The Carrie Diaries (The Carrie Diaries 1)
Page 135
I told myself I wouldn’t even knock. I would leave the note on the windshield of his car.
But then I heard music coming from the house. The screen door was open, and suddenly I just had to see him one last time.
I knocked.
“Yup?” His voice, slightly annoyed, came from the recesses of the family room.
I knocked again.
“Who is it?” he demanded, this time with more irritation.
“Sebastian?” I called out.
And then he was there, staring at me from behind the screen door. I’d like to say he no longer affected me, that seeing him was a disappointment. But it wasn’t true. I felt as strongly about him as I had on that first day I’d seen him in calculus class.
He looked surprised. “What’s up?”
“I came to say good-bye.”
“Oh.” He opened the door and stepped outside. “Where are you going?”
“New York. I got into that writing program,” I said in a rush. “I wrote you a note. I was going to leave it on your car, but…” I took out the folded piece of paper and handed it to him.
He scanned it quickly. “Well.” He nodded. “Good luck.”
He crumpled up the note and handed it back to me.
“What are you doing? For the summer, I mean,” I asked quickly, suddenly desperate to keep him there, for at least a moment longer.
“France,” he said. “Going to France.” And then he grinned. “Wanna come?”
I have this theory: If you forgive someone, they can’t hurt you anymore.
The train rattles and shakes. We pass hollow buildings scrawled with graffiti, billboards advertising toothpaste and hemorrhoid cream and a smiling girl in a mermaid outfit pointing at the words, “CALL ME!” in capital letters. Then the scenery disappears and we’re going through a tunnel.
“New York City,” the conductor calls out. “Penn Station.”
I close my journal and slip it into my suitcase. The lights inside the car flicker on and off, on and off, and then black out altogether.
And like a newborn child, I enter my future in darkness.
An escalator that goes on forever. And then an enormous space, tiled like a bathroom, and the sharp smell of urine and sweet warm sweat. Penn Station. People everywhere.

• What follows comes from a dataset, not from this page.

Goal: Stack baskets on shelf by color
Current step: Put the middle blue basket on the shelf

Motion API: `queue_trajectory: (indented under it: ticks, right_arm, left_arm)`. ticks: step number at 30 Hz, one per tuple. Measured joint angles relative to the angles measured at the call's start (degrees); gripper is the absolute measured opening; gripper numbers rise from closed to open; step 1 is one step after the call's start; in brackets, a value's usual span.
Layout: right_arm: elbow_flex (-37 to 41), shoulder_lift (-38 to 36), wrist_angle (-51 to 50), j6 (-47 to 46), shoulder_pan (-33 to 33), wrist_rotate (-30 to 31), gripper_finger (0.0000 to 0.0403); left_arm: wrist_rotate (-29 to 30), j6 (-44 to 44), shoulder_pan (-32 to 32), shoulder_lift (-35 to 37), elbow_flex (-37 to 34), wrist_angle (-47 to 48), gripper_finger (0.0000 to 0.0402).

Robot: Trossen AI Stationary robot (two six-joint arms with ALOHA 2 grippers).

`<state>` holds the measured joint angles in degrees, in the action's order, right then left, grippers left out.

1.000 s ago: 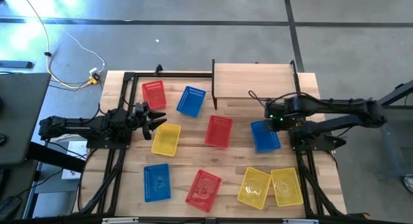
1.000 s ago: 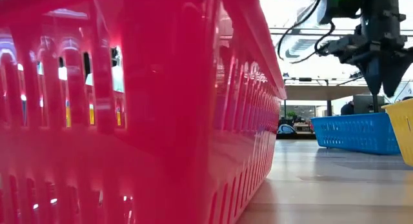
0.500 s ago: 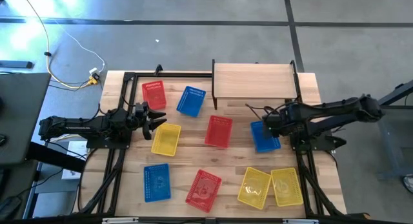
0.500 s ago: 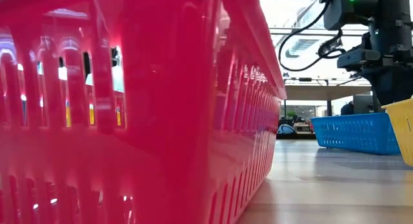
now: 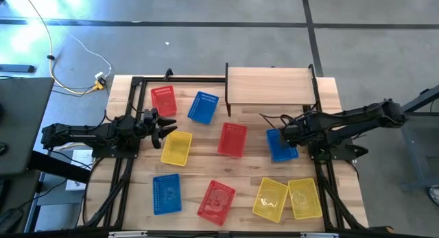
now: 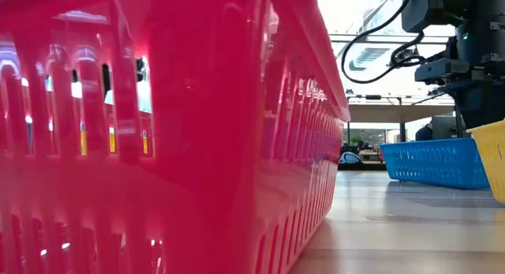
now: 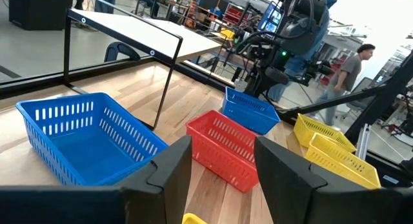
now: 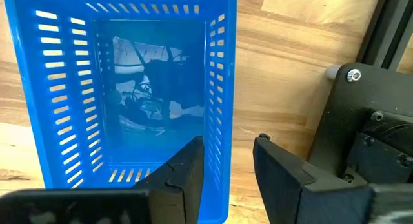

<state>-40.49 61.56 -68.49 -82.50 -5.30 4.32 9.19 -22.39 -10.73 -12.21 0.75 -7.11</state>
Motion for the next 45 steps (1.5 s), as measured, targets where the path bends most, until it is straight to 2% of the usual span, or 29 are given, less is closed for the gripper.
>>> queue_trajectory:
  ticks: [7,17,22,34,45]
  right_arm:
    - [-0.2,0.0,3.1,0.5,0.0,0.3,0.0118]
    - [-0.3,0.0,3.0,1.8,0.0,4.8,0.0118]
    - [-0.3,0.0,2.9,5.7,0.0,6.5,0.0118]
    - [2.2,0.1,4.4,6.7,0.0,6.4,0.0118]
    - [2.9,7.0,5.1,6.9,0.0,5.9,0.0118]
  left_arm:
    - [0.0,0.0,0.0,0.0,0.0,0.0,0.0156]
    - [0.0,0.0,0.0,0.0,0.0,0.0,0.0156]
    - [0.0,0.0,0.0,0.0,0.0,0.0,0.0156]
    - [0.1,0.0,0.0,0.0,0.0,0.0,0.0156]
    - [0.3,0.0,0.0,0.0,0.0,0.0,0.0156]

I stop and adjust my hat. It’s one of my grandmother’s old numbers, with a long green plume and a small net. For some reason, I thought it was appropriate. I wanted to arrive in New York wearing a hat.
It was part of my fantasy.
“Watch where you’re going!”
“Get out of the way.”
“Do you know where you’re going?” This from a middle-aged lady wearing a black suit and an even blacker scowl.
“The exit? Taxis?” I ask.
“That way,” she says, pointing to yet another escalator that seems to rise straight up into nothingness.
I get on, balancing my suitcase behind me. A man, weaving this way and that, comes up behind me—striped pants, jaunty cap, eyes hidden behind dark green glass in gold-rimmed sunglasses. “Hey, little girl, you look lost.”